The enforcement mechanism

Preconfirmations are only credible if breaking them has consequences. The mev-commit protocol provides this enforcement layer.

Staking: Builders who want to issue preconfirmations must stake collateral with the mev-commit protocol. The amount staked limits the total value of preconfirmations they can issue — they can't commit more than they're willing to lose.

Commitment verification: After each block, the protocol verifies whether builders honored their preconfirmations. Did the transaction appear at the committed position? Did the execution match what was promised?

Slashing: If a builder fails to honor a preconfirmation, a portion of their stake is slashed. The slashed amount compensates the user who was harmed by the broken commitment. This creates strong economic incentive for builders to only issue preconfirmations they can deliver.

Why preconfirmations matter

Ethereum's 12-second block time is a fundamental design parameter. It balances security, decentralization, and performance. Changing it would require modifying the consensus protocol — a risky and contentious process.

Preconfirmations achieve faster confirmations without changing Ethereum's base layer. They're a coordination mechanism between users, builders, and validators that adds a commitment layer on top of the existing protocol.

This matters because:

  • Users get speed without moving to a rollup or sidechain
  • Transactions settle on L1 — no bridges, no additional trust assumptions
  • mev is mitigated because transactions bypass the public mempool and builders compete in an auction
  • The base protocol stays untouched — preconfirmations compose with Ethereum, they don't modify it

Types of preconfirmations

The preconfirmation space distinguishes between two types:

Inclusion preconfirmations: The builder commits to including your transaction in a specific block, but doesn't guarantee the exact execution outcome. Your transaction will be included, but the execution price might vary slightly depending on other transactions in the block.

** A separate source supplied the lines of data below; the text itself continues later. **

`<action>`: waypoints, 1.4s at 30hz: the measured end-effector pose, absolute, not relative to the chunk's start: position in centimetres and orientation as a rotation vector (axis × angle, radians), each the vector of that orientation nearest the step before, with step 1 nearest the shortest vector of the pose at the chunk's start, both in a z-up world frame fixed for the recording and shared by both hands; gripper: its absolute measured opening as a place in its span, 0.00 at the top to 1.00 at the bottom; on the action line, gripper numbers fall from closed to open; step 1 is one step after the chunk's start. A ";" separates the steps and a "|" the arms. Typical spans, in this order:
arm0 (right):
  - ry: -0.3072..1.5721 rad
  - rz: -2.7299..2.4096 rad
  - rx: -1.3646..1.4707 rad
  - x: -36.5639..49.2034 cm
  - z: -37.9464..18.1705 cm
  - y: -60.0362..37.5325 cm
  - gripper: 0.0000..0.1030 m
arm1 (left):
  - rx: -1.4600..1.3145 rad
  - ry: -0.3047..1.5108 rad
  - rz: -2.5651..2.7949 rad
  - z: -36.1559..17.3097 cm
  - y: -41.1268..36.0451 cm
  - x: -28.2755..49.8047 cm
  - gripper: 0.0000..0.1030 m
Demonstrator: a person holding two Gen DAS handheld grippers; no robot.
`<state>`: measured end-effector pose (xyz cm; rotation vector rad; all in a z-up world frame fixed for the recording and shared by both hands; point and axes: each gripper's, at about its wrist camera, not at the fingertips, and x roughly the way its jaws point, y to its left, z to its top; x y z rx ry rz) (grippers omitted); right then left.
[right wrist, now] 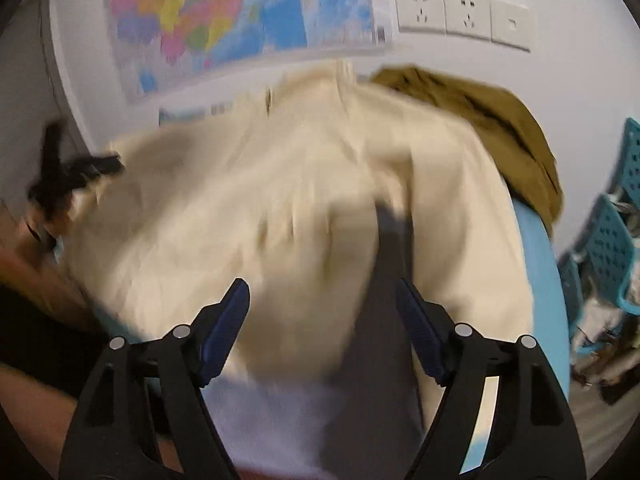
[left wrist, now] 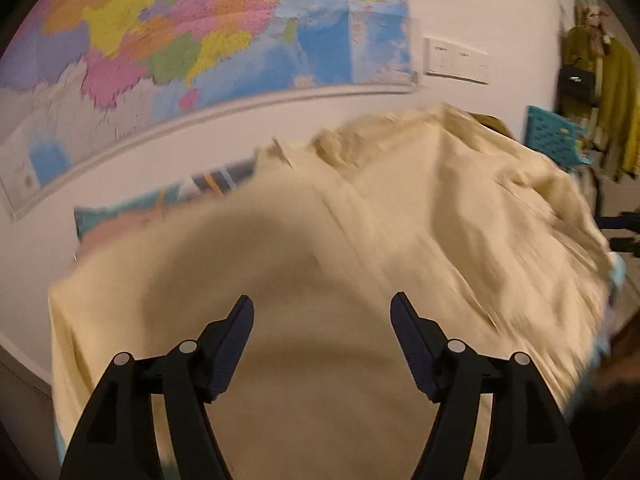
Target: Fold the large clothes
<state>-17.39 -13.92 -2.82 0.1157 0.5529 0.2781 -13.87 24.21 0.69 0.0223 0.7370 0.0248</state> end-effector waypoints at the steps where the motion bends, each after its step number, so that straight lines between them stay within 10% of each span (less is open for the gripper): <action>1: 0.567 0.268 0.110 -18.1 -3.9 -13.8 0.28 | 0.009 0.736 0.010 0.3 23.9 -14.9 0.32; 14: 0.469 0.243 0.154 -16.0 -9.1 -10.3 0.43 | 0.008 0.809 -0.128 -3.5 21.1 -26.7 0.27; 18: 0.422 0.320 0.294 -14.9 -8.1 -11.2 0.90 | 0.079 0.840 -0.134 -5.6 19.9 -28.3 0.20; 20: 0.413 0.335 0.324 -15.1 -7.0 -11.6 0.93 | 0.161 0.863 -0.079 -6.9 18.8 -28.2 0.20; 26: 0.371 0.434 0.410 -18.2 -3.0 -12.3 0.94 | 0.070 0.780 0.104 -6.6 20.6 -25.3 0.26; 28: 0.342 0.452 0.419 -19.9 -1.8 -12.4 0.95 | -0.041 0.730 0.057 -5.0 21.6 -25.3 0.69; 31: 0.299 0.507 0.446 -22.7 0.4 -12.6 0.95 | -0.124 0.634 0.061 -0.9 23.1 -26.2 0.93; 39: 0.577 0.344 0.270 -23.6 -3.1 -12.3 0.90 | -0.044 0.764 -0.034 -0.2 23.1 -25.8 0.77; 42: 0.743 0.287 0.195 -22.0 -6.4 -11.5 0.65 | 0.048 0.846 -0.062 -2.7 21.8 -25.9 0.67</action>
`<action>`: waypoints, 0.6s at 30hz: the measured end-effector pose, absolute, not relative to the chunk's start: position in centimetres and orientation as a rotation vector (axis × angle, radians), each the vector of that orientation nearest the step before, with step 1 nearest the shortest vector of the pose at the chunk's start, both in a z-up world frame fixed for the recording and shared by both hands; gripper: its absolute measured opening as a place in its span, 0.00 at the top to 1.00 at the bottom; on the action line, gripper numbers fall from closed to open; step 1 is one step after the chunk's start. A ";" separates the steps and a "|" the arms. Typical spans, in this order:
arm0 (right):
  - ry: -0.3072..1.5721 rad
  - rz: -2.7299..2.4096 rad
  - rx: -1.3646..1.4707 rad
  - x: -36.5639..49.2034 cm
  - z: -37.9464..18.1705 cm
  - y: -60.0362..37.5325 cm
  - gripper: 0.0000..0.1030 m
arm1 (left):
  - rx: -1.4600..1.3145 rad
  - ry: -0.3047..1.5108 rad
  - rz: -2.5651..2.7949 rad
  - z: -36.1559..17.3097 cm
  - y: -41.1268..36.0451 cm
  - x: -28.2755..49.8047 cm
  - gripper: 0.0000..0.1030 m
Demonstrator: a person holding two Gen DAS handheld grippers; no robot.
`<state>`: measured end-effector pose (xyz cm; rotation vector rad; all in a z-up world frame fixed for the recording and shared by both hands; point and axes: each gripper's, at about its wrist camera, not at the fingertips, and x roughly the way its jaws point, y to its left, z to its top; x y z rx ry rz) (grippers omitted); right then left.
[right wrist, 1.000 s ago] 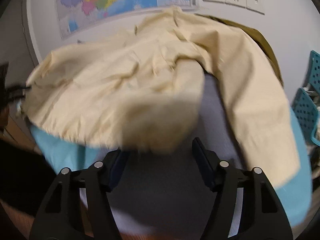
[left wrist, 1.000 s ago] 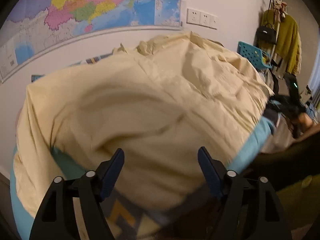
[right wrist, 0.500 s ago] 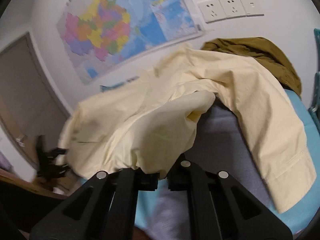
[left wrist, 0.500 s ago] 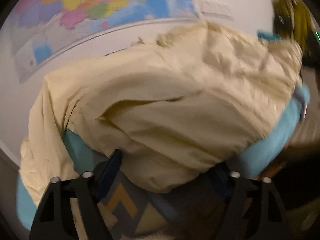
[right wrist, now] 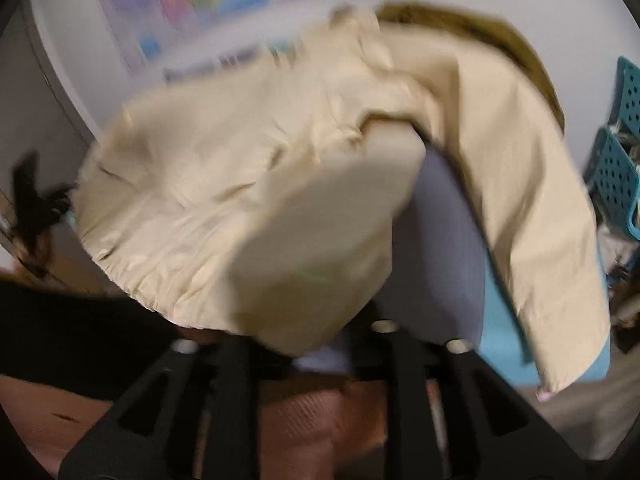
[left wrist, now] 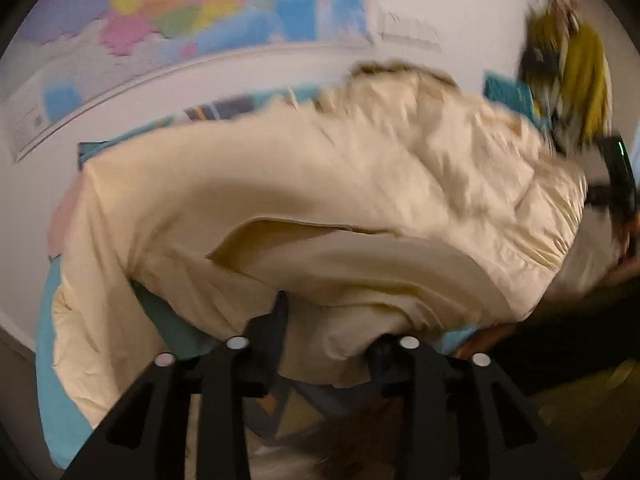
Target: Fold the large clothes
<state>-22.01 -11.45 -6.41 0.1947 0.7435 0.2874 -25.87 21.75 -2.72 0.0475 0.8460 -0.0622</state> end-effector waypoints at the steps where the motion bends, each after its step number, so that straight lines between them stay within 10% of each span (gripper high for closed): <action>1: 0.772 0.269 0.186 -21.9 -6.7 -11.5 0.57 | 0.095 0.824 -0.064 -2.6 21.4 -26.5 0.67; 4: 0.786 0.281 0.065 -23.9 -4.2 -11.9 0.49 | 0.103 0.736 -0.165 -0.5 22.1 -29.2 0.63; 7: 0.763 0.297 -0.040 -26.4 -1.1 -12.8 0.41 | 0.114 0.645 -0.275 2.0 23.1 -32.5 0.33; 12: 0.483 0.456 0.042 -26.5 5.3 -13.8 0.30 | 0.079 0.501 -0.185 4.8 24.4 -30.4 0.16; 18: 0.508 0.445 0.019 -12.3 5.7 -6.6 0.30 | 0.128 0.669 -0.063 2.4 23.6 -18.3 0.15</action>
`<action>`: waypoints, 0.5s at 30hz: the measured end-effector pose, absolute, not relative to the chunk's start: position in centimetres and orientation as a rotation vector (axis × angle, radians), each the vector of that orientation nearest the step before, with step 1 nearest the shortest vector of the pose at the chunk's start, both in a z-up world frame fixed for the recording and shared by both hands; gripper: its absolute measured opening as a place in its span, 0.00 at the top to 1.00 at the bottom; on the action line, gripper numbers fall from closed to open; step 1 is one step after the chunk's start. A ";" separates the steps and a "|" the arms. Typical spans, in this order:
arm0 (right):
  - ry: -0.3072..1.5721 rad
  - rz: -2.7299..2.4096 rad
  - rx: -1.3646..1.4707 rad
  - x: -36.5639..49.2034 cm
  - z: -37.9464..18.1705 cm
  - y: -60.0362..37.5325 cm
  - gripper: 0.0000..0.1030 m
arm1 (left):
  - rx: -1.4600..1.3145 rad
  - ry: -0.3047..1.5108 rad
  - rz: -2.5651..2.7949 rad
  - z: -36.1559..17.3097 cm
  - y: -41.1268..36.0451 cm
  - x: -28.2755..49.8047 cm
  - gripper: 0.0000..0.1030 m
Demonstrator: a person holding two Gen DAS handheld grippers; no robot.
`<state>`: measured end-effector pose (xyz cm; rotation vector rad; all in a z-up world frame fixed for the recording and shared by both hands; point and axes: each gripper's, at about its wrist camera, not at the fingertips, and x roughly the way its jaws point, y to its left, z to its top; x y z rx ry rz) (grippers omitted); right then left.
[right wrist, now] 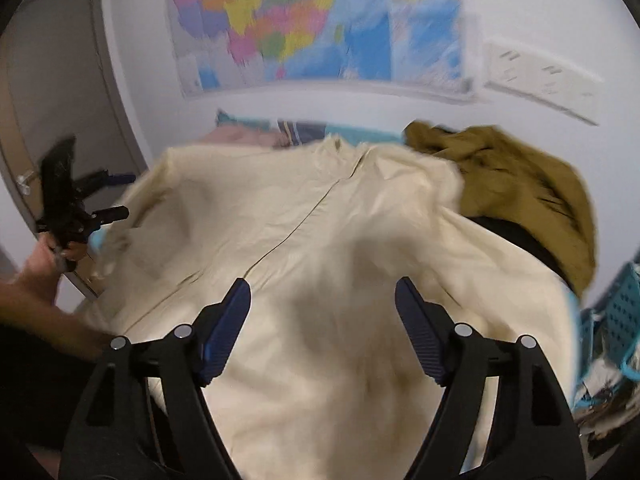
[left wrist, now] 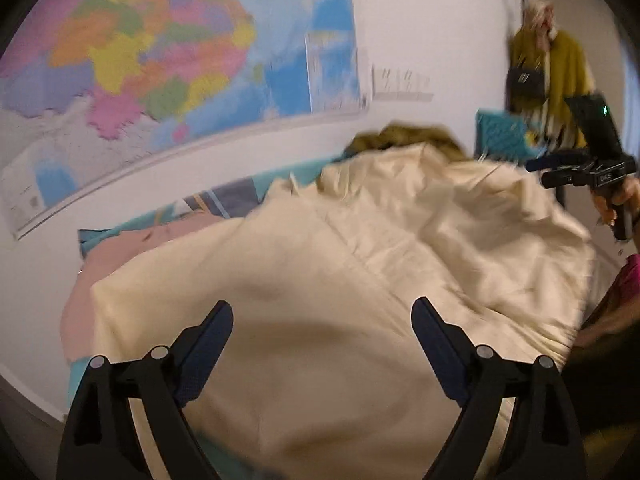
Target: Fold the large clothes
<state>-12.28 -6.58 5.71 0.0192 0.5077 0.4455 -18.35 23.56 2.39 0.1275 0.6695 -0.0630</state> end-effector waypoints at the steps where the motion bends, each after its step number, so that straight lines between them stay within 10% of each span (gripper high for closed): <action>1: 0.523 0.439 0.006 -9.5 5.6 -5.4 0.31 | 0.156 0.679 -0.053 2.0 23.2 -16.7 0.15; 12: 0.757 0.291 -0.048 8.6 0.7 -1.8 0.32 | 0.201 0.934 0.109 -2.6 26.4 -1.2 0.15; 15: 0.771 0.296 -0.068 9.8 -0.8 -1.2 0.60 | 0.175 0.982 0.052 -3.2 28.2 0.4 0.16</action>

Execution preconfirmations: The builder commits to a specific execution outcome — your transaction at a specific position, with a specific state. This is a stronger guarantee that covers not just inclusion but the exact result.

Fast Protocol uses execution preconfirmations, which provide the strongest possible guarantee about what your transaction will do.

The role of validators

Preconfirmations require validator cooperation. A builder can commit to including your transaction, but if the validator who proposes the next block doesn't use that builder's block, the commitment can't be honored.

This is why mev-commit includes a validator opt-in mechanism. Validators who opt in commit to proposing blocks from mev-commit builders. This creates the end-to-end chain of commitments that makes preconfirmations credible:

  • The builder commits to inclusion and execution
  • The validator commits to proposing the builder's block
  • Both commitments are backed by slashable stake

The more validators who opt in, the more reliable preconfirmations become across the network.

Frequently Asked Questions

What are preconfirmations?
Preconfirmations are cryptographic commitments from Ethereum block builders to include a specific transaction at a specific position in an upcoming block. They provide execution guarantees before the block is produced, backed by slashable stake that enforces the commitment.
How are preconfirmations enforced?
Preconfirmations are enforced through a slashing mechanism. Builders who issue a preconfirmation must stake collateral on the mev-commit protocol. If they fail to honor the commitment — by not including the transaction or placing it at a different position — their stake is slashed.
How fast are preconfirmations?
Preconfirmations are issued in approximately 200 milliseconds, compared to Ethereum's standard 12-second block time. This enables near-instant transaction confirmation while still settling on Ethereum L1.
Do preconfirmations change how Ethereum works?
No. Preconfirmations are an additional commitment layer built on top of Ethereum. The base protocol is unchanged — blocks are still 12 seconds, validators still propose blocks, and transactions still settle on L1. Preconfirmations add speed and certainty by coordinating commitments between users and builders before the block is produced.